→ **DIRECTIONS FOR THIS TASK**: For the data below, say how many lines contain "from". Only the number should be given.
++++
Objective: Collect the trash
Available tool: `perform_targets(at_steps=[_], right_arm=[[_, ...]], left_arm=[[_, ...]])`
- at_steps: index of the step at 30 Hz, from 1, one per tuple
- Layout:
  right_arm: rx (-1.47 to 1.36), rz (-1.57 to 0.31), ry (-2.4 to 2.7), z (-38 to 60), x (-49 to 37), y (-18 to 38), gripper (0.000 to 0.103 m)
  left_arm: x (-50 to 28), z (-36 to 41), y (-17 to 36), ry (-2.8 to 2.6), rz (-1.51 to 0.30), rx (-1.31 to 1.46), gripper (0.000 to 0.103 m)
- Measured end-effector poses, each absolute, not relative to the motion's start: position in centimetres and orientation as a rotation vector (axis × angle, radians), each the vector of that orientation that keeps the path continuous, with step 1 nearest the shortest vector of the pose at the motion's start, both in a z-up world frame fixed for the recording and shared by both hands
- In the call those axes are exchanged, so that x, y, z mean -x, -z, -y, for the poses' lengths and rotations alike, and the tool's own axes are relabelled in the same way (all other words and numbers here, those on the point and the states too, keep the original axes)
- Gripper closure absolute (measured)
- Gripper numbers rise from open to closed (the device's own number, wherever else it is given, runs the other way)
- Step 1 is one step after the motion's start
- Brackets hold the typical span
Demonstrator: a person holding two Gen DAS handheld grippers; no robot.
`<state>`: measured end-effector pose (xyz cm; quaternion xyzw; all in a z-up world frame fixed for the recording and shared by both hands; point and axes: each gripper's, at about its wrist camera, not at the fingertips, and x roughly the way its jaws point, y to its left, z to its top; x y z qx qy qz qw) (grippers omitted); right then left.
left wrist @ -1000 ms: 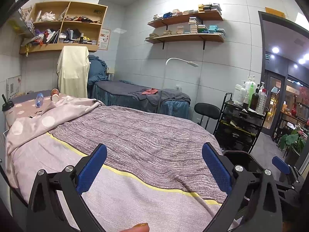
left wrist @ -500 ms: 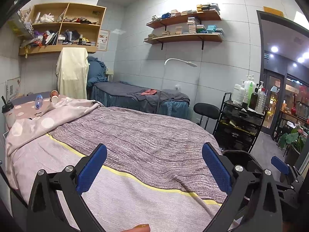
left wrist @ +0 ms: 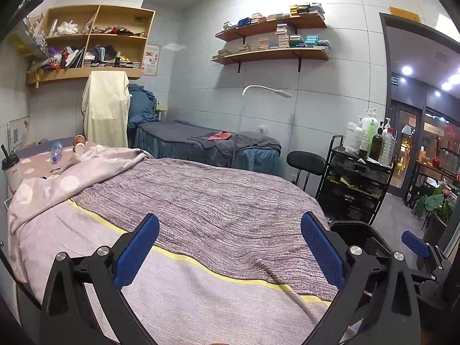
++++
→ **COMPLETED TASK**: 2